# EXERCISE DIRECTIONS
A complete and exact copy of the data below is the task.

# DATASET EXCERPT
::::::

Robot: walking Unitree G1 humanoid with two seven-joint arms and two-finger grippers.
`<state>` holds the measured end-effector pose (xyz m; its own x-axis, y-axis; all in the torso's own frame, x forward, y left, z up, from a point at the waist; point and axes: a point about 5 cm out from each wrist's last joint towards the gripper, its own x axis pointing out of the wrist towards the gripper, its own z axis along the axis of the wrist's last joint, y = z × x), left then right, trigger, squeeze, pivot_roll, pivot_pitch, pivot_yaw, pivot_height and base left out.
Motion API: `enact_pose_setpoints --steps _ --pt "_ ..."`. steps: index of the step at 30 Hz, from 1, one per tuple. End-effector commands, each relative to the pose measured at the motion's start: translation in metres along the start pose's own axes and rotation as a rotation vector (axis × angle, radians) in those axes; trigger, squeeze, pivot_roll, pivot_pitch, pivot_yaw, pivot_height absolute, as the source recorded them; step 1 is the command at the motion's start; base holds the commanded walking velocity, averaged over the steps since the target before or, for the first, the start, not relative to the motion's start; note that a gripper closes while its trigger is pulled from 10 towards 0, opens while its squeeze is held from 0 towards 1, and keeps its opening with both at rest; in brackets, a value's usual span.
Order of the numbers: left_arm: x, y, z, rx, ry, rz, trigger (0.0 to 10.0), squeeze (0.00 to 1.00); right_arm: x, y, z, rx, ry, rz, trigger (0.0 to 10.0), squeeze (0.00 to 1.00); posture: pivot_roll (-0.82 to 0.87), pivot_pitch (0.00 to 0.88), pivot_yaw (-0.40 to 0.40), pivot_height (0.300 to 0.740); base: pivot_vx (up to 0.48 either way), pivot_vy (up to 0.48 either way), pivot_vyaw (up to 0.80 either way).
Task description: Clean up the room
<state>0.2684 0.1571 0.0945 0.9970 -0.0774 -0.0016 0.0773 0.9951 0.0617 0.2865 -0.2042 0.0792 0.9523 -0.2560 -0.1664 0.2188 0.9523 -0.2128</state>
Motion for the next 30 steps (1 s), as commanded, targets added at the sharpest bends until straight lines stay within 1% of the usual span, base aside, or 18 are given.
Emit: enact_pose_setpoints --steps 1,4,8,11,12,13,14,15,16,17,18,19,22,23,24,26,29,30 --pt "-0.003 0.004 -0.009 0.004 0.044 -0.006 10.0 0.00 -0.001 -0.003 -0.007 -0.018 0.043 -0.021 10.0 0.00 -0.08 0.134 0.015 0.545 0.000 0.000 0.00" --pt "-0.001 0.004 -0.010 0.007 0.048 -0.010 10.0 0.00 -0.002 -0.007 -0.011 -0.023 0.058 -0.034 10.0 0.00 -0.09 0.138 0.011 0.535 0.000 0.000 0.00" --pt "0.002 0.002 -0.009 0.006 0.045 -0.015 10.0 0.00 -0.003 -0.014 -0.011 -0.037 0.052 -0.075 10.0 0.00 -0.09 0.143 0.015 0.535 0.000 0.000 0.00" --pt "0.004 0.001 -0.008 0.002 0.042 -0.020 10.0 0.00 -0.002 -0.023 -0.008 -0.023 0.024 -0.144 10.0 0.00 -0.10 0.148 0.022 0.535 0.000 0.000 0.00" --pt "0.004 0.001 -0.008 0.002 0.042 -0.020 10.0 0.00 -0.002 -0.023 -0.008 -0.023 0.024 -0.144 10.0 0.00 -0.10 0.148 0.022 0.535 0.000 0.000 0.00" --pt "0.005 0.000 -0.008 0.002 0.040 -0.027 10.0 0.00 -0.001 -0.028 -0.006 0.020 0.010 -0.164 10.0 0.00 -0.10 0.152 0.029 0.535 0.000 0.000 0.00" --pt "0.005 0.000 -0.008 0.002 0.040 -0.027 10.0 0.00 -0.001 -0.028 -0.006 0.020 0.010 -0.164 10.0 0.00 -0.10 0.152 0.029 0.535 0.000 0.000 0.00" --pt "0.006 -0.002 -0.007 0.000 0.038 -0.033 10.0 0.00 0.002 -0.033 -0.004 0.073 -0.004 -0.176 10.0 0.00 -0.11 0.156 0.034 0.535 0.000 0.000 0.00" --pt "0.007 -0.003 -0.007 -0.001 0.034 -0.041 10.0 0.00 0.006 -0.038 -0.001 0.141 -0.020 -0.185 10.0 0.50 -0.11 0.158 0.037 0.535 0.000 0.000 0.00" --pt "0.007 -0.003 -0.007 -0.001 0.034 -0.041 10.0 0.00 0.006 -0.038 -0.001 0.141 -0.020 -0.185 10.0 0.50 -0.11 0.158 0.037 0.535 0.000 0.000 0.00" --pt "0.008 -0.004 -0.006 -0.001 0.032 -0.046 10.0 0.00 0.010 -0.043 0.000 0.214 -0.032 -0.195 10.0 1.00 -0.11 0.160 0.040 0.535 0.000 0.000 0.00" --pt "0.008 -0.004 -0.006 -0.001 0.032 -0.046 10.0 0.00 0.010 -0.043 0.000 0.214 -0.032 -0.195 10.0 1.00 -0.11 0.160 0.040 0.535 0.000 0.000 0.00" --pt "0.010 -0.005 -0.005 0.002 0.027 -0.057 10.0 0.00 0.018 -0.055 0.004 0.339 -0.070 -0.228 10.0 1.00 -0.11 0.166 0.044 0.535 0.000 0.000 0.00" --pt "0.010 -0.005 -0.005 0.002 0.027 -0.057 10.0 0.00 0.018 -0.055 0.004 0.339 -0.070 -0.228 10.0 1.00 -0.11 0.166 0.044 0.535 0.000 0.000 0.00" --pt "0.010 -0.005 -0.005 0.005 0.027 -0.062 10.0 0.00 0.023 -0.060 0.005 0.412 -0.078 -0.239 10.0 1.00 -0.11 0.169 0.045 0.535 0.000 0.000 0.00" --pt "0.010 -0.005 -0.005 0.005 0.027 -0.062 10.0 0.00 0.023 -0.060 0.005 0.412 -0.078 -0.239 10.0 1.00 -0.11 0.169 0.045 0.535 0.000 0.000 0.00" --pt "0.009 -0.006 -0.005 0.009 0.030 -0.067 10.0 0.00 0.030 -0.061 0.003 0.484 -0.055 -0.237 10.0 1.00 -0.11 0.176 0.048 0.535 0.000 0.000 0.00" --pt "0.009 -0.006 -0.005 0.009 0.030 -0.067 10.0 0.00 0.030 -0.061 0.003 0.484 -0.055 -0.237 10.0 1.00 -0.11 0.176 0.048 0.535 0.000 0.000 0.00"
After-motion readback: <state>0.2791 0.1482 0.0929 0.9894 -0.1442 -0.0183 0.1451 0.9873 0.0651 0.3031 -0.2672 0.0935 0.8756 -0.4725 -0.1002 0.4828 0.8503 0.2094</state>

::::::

# EXPECTED ANSWER
Robot: walking Unitree G1 humanoid with two seven-joint arms and two-finger grippers.
`<state>` holds the measured end-effector pose (xyz m; its own x-axis, y-axis; all in the torso's own frame, x forward, y left, z up, from a point at the waist; point and axes: a point about 5 cm out from each wrist's last joint towards the gripper, its own x axis pointing out of the wrist towards the gripper, its own z axis along the axis of the wrist's last joint, y = z × x), left then right, trigger, squeeze, pivot_roll, pivot_pitch, pivot_yaw, pivot_height and base left out.
Motion API: `enact_pose_setpoints --steps _ --pt "_ ..."`. steps: index of the step at 30 Hz, from 1, one per tuple. End-effector commands, each relative to the pose measured at the motion's start: translation in metres along the start pose's own axes and rotation as a rotation vector (axis × angle, radians) in those axes; trigger, squeeze, pivot_roll, pivot_pitch, pivot_yaw, pivot_height absolute, as the source recorded them; step 1 is the command at the motion's start; base holds the commanded walking velocity, averaged over the steps since the target before or, for the first, the start, not relative to the motion's start; note that a gripper closes while its trigger is pulled from 10 towards 0, opens while its squeeze is held from 0 towards 1, and keeps its opening with both at rest; in brackets, a value's usual span.
Order of the numbers: left_arm: x, y, z, rx, ry, rz, trigger (0.0 to 10.0), squeeze (0.00 to 1.00); right_arm: x, y, z, rx, ry, rz, trigger (0.0 to 10.0), squeeze (0.00 to 1.00); posture: pivot_roll (-0.82 to 0.87), pivot_pitch (0.00 to 0.88), pivot_yaw (-0.40 to 0.40), pivot_height (0.300 to 0.740); base: pivot_vx (up to 0.48 either way), pivot_vy (up to 0.48 either way), pivot_vyaw (up to 0.80 either way).
Task description: Clean up the room
<state>0.2684 0.1571 0.0945 0.9970 -0.0774 -0.0016 0.0773 0.9951 0.0617 0.2865 -0.2042 0.0792 0.9523 -0.2560 -0.1664 0.2188 0.9523 -0.2128</state>
Motion for the next 30 steps (1 s), as commanded, targets added at the sharpest bends until straight lines stay within 1% of the usual span, base aside, or 18 are given.
Emit: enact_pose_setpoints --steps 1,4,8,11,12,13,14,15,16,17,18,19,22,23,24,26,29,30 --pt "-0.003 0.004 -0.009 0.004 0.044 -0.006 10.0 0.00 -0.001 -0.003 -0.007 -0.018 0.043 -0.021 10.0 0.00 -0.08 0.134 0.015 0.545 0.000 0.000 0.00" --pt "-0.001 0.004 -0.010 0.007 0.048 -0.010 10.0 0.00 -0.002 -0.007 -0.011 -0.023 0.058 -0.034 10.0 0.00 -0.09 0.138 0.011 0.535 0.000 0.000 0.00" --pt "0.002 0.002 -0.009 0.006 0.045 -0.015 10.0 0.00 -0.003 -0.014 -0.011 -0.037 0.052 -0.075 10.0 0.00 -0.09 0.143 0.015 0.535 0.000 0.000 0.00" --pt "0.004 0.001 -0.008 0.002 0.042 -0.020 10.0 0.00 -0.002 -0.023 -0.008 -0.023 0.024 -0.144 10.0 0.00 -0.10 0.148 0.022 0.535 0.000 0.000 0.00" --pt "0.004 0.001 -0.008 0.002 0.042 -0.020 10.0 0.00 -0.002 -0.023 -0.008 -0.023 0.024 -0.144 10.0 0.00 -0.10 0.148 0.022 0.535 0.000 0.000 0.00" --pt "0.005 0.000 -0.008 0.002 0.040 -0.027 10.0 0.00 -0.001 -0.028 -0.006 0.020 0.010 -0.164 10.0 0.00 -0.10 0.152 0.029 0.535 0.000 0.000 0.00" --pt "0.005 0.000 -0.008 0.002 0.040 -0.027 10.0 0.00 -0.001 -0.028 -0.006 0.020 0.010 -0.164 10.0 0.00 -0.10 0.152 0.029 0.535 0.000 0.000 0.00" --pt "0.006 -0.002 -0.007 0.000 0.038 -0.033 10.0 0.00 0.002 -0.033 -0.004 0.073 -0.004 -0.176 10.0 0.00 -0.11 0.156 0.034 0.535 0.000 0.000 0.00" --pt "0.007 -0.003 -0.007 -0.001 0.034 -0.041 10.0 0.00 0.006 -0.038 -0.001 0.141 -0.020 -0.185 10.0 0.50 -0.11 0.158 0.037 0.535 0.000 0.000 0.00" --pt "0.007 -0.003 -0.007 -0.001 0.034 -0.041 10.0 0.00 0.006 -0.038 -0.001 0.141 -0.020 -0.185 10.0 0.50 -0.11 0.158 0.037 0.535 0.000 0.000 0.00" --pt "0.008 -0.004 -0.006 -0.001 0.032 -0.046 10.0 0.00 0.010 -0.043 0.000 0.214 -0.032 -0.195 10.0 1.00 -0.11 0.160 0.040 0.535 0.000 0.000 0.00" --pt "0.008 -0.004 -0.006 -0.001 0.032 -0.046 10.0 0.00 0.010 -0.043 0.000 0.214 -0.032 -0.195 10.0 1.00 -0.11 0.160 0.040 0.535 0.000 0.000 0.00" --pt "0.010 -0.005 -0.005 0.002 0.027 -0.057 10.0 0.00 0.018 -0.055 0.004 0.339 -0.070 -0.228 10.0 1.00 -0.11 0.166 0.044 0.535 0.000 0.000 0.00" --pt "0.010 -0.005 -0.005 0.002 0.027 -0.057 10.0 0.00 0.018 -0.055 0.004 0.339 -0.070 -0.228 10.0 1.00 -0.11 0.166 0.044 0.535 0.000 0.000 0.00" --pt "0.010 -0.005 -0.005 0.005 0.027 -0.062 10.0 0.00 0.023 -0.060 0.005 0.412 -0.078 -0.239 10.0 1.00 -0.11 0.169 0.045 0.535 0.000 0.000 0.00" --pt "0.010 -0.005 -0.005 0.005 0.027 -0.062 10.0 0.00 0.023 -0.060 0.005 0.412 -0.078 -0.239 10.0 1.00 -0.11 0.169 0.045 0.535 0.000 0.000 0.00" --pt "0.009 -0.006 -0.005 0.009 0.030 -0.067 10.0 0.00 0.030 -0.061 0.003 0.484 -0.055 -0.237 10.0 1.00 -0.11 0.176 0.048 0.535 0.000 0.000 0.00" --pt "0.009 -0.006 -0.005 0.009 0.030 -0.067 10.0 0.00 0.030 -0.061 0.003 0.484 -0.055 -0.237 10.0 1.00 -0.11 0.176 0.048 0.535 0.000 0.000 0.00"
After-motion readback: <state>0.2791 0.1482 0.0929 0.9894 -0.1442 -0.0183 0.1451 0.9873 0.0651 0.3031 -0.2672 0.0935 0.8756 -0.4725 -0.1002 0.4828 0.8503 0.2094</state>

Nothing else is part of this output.